Casimiro debulhava-se em lagrimas, abraçado ao carpinteiro, que embebia as suas no canhão da jaqueta de saragoça remendada nos cotovellos. Aquella jaqueta deshonrar-se-ia grandemente se a puzessem á beira de muitas fardas batidas a ouro e coalhadas de veneras!
Era como picar de remorso o doer-se de Casimiro. Mentir assim aquelle velho tão bom, tão franco, tão desprendido, tão pobre!
Não importa! A sua paixão absolve-o já; o homem honrado e illudido absolvel-o-ha depois.

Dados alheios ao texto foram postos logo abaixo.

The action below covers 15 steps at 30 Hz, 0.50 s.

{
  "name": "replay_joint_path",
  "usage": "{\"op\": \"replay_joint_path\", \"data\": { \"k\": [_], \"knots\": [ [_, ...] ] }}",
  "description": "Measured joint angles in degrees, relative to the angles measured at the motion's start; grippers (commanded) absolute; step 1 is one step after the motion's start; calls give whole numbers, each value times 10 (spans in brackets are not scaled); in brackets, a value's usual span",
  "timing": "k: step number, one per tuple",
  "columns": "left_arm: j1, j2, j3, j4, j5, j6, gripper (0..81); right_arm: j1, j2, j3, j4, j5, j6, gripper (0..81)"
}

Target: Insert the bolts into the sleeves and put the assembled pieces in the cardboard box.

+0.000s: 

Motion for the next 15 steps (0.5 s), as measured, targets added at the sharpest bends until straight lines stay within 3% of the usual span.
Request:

Tinha, pois, Casimiro dinheiro para a fuga; d’isto avisou Christina; a menina, porém, instava pelo casamento em S. Julião da Serra, e o moço, de vontade e coração, condescendia, e desejava assim tão abrasadamente como ella.
Ruy de Nellas encontrou o carpinteiro, e não lhe fallou, nem respondeu á saudação com um gesto sequer.
—Porque está de mal commigo, sr. compadre?!—perguntou o operario com magoada submissão.
—Porque és um ingrato!—bradou o fidalgo.